EXERCISE PROMPT
Copy out the full listing below as it stands, with its pictures left behind.

AVAILABLE DATA
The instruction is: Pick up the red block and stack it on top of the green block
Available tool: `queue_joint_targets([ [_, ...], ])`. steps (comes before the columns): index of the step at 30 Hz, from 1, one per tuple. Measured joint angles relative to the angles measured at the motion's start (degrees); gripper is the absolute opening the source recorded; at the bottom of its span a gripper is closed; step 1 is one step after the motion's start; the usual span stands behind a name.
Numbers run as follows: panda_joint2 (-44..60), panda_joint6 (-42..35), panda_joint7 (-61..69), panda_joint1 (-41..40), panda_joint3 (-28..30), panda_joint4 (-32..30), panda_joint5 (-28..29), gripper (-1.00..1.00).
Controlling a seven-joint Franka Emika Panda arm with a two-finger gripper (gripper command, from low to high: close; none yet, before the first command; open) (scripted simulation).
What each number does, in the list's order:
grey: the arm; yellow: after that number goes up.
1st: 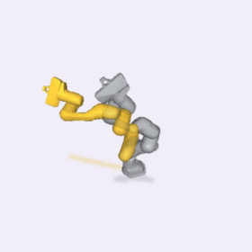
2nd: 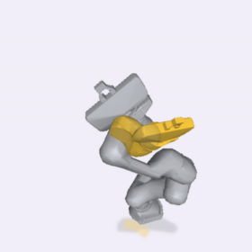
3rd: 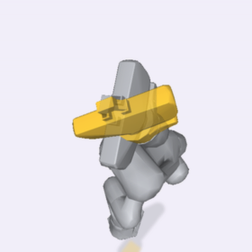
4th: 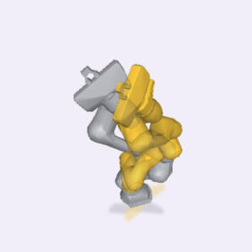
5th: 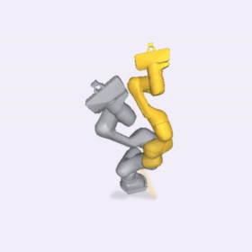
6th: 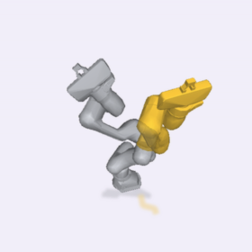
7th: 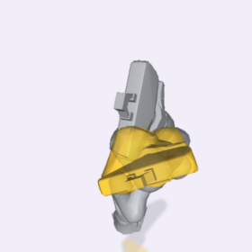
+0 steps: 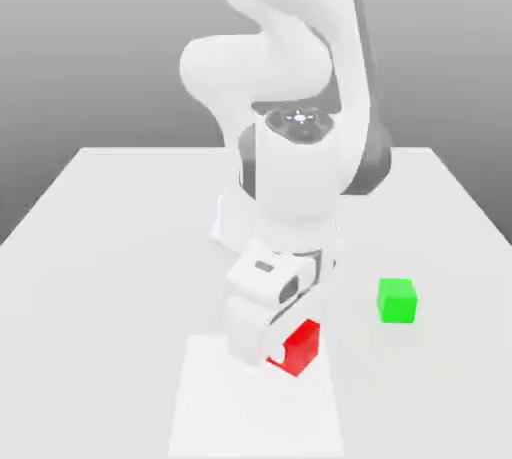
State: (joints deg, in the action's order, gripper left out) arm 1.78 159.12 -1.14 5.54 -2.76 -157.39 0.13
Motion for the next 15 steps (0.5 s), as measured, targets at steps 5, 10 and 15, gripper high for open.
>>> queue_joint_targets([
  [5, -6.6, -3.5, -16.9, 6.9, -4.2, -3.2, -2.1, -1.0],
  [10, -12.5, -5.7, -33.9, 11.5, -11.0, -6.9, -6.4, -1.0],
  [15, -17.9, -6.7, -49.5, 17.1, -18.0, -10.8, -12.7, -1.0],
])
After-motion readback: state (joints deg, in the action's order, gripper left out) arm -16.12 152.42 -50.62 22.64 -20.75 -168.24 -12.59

REPLY
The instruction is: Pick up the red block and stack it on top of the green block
Available tool: `queue_joint_targets([ [_, ...], ])`. steps (comes before the columns): index of the step at 30 Hz, from 1, one per tuple. Measured joint angles relative to the angles measured at the motion's start (degrees); gripper is the absolute opening the source recorded; at the bottom of its span a gripper is closed; step 1 is one step after the motion's start; the usual span stands behind a name.
Numbers run as follows: panda_joint2 (-44..60), panda_joint6 (-42..35), panda_joint7 (-61..69), panda_joint1 (-41..40), panda_joint3 (-28..30), panda_joint4 (-32..30), panda_joint5 (-28..29), gripper (-1.00..1.00).
Controlling a seven-joint Franka Emika Panda arm with a two-finger gripper (gripper command, from low to high: close; none yet, before the first command; open) (scripted simulation).
What each number does, in the list's order:
grey: the arm; yellow: after that number goes up.
1st: 
2nd: 
3rd: 
4th: 
5th: 
6th: 
7th: 
+0 steps: 
State: (joints deg, in the action's order, gripper left out) arm 1.78 159.12 -1.14 5.54 -2.76 -157.39 0.13
Motion for the next 15 steps (0.5 s), as measured, targets at steps 5, 10 and 15, gripper high for open.
>>> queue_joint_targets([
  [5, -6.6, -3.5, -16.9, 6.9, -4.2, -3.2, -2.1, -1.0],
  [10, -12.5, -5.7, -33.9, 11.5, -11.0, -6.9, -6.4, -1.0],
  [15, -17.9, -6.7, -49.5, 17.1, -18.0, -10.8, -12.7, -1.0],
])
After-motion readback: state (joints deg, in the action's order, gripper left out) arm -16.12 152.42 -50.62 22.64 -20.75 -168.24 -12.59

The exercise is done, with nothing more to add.